Cross-Architecture Distillation Shrinks dLLMs to 0.6B

Today's Overview

  • Cross-Architecture Distillation Shrinks dLLMs From 8B to 0.6B. TIDE is the first dLLM distillation framework where teacher and student differ in architecture, attention mechanism, and tokenizer at once. HumanEval jumps from 32.3 to 48.78, with average gains of 1.53 points across 8 benchmarks.
  • Agent Training Data Synthesis Is Becoming the New Infrastructure Layer. ClawGym ships 13.5K persona-driven tasks, simulated workspaces, and hybrid verification. 43 HF upvotes top every highlight today.
  • Speculative Decoding Becomes a Lossless Speedup Primitive for RL Rollouts. 1.8x throughput at 8B, 2.5x simulated end-to-end at 235B with an async pipeline. On-policy purity stays intact.
  • Asynchronous Denoising Lets Action and Video Run on Different Cadences in One Diffusion. X-WAM pretrains on 5,800 hours of robot data. RoboCasa hits 79.2% success, RoboTwin 2.0 hits 90.7%.

Featured

01 Cross-Architecture Distillation Closes the dLLM Deployment Gap

Diffusion language models offer real advantages: parallel decoding and bidirectional context. But getting SOTA still demands 8B-16B parameters, with deployment costs an order higher than equivalent AR models. TIDE attempts cross-architecture distillation where teacher and student differ in architecture, attention mechanism, and tokenizer all at once. That's the missing piece for moving dLLMs from papers to production. Prior dLLM distillation work compressed inference steps within a single architecture.

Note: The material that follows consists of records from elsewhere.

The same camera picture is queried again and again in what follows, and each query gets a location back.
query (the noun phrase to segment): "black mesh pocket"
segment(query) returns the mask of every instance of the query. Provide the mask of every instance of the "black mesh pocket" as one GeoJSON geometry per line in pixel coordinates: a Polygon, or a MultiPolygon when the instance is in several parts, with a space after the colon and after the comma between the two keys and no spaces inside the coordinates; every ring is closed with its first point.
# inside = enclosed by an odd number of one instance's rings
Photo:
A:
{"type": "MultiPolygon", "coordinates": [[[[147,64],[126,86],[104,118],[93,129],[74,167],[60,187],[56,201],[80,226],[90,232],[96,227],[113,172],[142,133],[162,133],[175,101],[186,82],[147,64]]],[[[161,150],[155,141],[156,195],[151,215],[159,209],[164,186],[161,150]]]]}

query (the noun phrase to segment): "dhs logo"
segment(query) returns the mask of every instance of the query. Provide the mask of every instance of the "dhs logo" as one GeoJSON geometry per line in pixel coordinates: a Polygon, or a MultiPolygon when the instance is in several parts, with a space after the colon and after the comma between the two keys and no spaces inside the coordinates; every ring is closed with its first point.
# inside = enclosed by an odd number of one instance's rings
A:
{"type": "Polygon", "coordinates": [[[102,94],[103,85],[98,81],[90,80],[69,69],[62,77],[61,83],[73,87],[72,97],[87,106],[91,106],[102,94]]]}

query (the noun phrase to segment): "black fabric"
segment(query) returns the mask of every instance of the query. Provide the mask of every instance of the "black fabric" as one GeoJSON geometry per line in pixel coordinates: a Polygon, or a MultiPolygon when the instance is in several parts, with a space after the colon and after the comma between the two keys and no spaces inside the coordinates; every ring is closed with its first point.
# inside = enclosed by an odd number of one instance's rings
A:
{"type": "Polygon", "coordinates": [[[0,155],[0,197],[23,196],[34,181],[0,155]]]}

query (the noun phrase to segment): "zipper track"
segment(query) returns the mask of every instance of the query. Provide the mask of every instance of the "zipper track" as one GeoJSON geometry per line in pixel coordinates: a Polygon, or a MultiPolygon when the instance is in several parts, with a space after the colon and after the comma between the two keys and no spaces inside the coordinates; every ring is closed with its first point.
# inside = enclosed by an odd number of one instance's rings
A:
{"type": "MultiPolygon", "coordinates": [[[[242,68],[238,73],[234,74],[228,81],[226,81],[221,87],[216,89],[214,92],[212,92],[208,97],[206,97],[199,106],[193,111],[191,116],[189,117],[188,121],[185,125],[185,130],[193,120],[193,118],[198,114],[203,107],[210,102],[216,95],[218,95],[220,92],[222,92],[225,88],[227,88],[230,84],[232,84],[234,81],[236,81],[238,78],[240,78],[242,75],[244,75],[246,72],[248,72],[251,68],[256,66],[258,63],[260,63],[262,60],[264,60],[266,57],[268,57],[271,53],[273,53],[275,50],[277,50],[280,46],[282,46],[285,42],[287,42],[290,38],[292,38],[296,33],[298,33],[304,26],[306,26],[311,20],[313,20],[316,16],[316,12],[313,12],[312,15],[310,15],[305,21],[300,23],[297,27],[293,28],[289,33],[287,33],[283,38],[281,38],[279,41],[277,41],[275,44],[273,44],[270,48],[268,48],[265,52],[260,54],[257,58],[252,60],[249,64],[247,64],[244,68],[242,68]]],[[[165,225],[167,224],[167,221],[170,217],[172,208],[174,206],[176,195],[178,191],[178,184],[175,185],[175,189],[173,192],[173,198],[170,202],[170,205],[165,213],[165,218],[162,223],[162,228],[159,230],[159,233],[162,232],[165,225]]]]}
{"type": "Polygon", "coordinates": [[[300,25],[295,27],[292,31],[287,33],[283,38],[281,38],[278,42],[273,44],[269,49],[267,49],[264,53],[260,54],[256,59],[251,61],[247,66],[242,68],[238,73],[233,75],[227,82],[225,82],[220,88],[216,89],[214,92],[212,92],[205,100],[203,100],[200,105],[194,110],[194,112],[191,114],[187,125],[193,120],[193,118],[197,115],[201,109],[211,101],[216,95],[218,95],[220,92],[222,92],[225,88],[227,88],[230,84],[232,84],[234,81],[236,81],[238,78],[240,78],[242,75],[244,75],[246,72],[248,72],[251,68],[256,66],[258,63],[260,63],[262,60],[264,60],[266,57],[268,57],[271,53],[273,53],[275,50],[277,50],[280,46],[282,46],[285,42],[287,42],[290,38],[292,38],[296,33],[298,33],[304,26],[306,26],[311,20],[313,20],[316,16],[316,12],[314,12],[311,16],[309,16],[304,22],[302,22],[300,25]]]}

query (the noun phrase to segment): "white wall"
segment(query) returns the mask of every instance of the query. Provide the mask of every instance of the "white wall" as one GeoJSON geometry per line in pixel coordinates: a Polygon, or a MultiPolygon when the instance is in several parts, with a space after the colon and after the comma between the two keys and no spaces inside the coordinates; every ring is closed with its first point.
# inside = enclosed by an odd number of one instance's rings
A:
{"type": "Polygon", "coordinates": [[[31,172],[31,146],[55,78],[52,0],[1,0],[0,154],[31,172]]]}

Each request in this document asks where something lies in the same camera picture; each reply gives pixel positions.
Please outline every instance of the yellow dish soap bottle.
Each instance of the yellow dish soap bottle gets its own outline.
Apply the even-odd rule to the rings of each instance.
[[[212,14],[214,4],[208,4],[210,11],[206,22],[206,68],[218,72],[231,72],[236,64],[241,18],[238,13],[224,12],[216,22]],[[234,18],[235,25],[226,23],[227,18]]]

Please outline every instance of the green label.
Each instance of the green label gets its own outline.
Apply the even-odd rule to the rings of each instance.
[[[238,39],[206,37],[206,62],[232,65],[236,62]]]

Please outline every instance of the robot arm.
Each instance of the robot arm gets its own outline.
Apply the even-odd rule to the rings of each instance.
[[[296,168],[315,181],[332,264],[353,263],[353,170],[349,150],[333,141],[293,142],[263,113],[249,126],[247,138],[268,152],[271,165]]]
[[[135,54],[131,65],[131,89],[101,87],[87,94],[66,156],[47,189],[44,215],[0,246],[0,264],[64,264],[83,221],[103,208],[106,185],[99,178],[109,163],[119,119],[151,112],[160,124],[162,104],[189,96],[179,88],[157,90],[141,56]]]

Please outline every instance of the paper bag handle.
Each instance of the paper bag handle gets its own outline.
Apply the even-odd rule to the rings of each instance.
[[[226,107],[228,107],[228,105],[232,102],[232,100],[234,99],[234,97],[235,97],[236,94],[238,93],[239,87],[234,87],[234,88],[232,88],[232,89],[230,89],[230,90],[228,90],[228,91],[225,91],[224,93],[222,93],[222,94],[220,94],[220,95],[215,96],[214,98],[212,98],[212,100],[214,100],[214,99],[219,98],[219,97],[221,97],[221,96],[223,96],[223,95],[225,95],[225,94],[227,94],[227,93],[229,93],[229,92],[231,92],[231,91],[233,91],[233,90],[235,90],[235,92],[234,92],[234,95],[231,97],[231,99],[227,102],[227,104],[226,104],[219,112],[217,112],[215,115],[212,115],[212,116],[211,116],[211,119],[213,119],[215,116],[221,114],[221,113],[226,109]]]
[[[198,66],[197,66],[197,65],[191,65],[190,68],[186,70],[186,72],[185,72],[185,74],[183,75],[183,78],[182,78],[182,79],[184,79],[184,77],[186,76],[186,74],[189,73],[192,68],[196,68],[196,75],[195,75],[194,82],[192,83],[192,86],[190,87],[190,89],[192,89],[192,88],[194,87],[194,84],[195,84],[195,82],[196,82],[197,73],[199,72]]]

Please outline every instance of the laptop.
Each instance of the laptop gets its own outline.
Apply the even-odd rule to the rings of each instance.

The framework has three modules. TIDAL adjusts distillation strength based on training progress and diffusion timestep, since teacher reliability varies across noise levels. CompDemo uses complementary mask splitting so the teacher still produces useful predictions under heavy masking. Reverse CALM handles chunk-level likelihood alignment across tokenizers.

Distilling 8B dense and 16B MoE teachers into a 0.6B student gains 1.53 points on average across 8 benchmarks. HumanEval jumps from the AR baseline's 32.3 to 48.78. Code generation benefits most; other tasks see more measured gains. Both pipelines in the abstract are dLLM→dLLM. Whether AR teachers work as a starting point, and how much precision cross-tokenizer alignment loses, depends on numbers in the paper itself.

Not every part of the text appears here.